Extracted data entries:

____________

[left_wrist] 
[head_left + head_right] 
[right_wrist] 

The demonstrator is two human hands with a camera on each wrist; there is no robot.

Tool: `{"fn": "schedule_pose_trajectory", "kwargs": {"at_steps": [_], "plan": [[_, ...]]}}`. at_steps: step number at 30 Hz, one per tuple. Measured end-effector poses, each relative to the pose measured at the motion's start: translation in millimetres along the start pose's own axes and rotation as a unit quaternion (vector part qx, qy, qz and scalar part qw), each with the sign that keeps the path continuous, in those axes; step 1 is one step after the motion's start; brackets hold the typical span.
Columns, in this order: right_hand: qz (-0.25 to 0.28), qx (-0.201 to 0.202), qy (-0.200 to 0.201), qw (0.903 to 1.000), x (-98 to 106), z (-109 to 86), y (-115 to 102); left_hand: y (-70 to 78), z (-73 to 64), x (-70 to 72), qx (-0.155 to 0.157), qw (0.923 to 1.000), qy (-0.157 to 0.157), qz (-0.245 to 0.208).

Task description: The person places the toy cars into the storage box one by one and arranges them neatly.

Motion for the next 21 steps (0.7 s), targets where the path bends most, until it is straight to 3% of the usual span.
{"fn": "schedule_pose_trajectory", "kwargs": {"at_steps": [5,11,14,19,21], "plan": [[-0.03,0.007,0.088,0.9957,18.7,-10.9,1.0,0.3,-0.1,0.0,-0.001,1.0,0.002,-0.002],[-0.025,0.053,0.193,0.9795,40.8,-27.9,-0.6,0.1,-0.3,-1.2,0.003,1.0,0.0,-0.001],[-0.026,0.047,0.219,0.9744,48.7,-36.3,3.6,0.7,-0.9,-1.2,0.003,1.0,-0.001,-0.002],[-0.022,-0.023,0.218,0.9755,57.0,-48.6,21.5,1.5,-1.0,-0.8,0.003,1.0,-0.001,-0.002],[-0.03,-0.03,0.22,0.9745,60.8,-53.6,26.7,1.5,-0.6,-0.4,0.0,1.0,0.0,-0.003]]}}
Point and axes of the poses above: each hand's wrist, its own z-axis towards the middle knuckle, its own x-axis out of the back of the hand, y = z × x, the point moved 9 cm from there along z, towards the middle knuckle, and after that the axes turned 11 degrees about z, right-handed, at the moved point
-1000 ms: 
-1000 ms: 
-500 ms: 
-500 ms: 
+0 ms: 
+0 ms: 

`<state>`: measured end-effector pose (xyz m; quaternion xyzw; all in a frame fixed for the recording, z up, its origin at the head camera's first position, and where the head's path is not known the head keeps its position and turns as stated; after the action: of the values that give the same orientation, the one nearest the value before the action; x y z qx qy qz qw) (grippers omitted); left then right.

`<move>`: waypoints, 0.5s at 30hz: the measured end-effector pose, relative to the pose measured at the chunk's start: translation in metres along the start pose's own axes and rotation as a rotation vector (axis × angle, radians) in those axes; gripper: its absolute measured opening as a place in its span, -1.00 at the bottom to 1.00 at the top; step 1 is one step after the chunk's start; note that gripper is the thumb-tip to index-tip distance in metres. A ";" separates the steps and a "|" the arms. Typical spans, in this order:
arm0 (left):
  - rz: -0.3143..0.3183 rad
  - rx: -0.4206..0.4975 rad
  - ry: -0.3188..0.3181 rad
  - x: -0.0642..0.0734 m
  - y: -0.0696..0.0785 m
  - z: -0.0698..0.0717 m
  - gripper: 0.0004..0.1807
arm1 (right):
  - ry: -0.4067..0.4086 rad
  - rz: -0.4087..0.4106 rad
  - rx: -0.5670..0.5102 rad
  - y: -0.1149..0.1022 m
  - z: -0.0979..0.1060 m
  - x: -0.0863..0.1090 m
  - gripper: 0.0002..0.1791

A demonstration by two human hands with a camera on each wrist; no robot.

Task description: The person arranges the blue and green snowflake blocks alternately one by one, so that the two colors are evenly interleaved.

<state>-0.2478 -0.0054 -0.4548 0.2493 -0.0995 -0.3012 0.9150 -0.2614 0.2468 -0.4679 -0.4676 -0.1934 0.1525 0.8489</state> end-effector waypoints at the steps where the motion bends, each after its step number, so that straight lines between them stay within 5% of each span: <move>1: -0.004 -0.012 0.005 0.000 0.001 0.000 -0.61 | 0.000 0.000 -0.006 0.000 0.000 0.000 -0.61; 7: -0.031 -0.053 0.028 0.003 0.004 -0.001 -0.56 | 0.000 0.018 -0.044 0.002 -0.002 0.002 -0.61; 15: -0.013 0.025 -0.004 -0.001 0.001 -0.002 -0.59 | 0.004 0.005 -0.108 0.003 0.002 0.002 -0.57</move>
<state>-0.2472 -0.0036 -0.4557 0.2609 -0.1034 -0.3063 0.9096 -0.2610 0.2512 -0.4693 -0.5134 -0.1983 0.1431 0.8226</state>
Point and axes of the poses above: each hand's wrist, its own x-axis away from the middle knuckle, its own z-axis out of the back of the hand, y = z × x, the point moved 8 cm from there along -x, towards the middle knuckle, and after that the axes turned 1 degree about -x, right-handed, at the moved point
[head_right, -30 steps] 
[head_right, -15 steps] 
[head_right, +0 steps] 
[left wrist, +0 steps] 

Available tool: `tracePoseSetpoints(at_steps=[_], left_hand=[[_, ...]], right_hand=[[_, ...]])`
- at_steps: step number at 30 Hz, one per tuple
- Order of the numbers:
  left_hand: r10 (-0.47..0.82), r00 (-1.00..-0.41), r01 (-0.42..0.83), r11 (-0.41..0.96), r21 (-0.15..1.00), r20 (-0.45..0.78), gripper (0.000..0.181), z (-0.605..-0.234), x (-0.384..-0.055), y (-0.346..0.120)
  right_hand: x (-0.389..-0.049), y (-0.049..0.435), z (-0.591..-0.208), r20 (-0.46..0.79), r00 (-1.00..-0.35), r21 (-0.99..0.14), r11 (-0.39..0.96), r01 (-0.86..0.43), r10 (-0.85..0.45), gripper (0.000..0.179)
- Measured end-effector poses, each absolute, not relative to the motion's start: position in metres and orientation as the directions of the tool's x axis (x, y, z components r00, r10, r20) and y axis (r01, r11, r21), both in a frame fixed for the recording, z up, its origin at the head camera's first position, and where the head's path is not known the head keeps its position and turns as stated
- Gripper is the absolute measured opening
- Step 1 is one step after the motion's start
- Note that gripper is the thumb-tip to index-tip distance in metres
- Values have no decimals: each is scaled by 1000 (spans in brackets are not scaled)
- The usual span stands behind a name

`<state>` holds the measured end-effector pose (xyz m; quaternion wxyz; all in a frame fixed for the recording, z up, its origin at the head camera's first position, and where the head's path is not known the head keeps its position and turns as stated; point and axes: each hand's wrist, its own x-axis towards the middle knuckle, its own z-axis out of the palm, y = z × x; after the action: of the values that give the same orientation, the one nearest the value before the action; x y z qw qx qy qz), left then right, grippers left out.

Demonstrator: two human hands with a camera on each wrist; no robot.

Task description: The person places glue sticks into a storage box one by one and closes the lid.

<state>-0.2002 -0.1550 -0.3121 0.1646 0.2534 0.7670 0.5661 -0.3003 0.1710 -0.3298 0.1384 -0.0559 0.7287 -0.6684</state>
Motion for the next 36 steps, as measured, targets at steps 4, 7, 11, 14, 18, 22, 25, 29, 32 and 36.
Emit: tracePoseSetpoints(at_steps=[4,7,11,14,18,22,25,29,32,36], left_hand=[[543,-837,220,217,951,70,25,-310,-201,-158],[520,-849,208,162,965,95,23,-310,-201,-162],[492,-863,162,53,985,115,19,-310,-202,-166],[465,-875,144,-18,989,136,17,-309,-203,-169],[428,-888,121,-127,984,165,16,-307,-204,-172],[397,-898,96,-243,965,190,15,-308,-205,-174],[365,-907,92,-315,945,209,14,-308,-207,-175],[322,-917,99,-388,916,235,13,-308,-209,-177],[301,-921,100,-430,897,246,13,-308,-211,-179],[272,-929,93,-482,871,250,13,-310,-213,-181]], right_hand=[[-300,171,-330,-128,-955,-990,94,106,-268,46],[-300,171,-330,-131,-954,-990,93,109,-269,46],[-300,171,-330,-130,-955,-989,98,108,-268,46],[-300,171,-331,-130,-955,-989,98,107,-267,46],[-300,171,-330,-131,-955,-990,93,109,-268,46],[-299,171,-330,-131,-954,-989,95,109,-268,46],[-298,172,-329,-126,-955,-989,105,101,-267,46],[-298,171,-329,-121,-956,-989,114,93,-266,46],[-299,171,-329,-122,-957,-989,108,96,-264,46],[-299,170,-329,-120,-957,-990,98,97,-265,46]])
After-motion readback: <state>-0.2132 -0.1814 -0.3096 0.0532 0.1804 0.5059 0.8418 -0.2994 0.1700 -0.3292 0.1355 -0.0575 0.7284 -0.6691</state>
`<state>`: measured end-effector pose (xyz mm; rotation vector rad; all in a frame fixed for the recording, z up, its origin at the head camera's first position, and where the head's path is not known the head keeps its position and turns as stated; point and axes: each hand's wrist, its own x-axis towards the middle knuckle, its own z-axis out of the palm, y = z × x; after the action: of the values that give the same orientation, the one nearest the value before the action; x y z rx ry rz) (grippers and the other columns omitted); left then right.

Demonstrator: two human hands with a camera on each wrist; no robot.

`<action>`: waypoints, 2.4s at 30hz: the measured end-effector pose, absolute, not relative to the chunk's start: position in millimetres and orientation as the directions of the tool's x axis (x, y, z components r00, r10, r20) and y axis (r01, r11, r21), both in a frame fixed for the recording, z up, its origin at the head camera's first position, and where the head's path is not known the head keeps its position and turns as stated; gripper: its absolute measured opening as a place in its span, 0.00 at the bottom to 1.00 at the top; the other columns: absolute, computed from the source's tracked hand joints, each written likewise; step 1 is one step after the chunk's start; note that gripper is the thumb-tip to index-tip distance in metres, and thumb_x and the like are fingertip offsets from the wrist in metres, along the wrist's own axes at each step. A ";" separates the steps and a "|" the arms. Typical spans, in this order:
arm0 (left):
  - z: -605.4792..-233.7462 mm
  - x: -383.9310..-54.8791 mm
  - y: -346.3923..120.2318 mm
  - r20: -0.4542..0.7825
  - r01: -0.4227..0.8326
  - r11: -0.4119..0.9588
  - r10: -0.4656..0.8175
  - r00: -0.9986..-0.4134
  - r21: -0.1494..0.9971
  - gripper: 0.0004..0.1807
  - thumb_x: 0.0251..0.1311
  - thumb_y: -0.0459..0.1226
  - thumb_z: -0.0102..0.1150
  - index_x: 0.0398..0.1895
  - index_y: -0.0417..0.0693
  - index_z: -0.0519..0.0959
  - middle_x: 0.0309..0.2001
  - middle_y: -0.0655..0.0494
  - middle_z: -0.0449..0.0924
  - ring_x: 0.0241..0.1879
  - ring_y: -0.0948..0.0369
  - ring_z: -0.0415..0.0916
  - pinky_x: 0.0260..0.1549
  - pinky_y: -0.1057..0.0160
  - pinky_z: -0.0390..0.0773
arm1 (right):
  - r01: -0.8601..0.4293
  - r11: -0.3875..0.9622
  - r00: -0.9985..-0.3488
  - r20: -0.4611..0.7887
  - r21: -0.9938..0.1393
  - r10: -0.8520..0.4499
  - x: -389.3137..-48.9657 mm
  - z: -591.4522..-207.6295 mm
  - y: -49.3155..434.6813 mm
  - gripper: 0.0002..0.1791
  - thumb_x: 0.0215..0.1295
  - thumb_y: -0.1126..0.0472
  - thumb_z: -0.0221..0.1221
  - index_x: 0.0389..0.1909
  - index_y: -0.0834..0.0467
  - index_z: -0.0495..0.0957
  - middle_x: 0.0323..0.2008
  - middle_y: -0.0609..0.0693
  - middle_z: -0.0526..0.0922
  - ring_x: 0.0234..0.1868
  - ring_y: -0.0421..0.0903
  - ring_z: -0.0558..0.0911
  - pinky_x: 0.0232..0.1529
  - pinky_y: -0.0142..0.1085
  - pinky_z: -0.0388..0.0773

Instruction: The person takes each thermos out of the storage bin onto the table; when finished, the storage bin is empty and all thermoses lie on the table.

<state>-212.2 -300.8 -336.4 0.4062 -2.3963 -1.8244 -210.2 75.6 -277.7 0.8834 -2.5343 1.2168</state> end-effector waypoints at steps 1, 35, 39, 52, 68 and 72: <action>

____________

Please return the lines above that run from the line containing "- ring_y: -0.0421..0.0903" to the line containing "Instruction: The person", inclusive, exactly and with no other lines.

SOLUTION TO THE PROBLEM:
  - ring_y: -0.0421..0.0903
  - ring_z: -0.0558..0.0911
  - pinky_x: 0.0232..0.1529
  - pinky_y: -0.0142..0.1085
  - pinky_z: -0.0388..0.0773

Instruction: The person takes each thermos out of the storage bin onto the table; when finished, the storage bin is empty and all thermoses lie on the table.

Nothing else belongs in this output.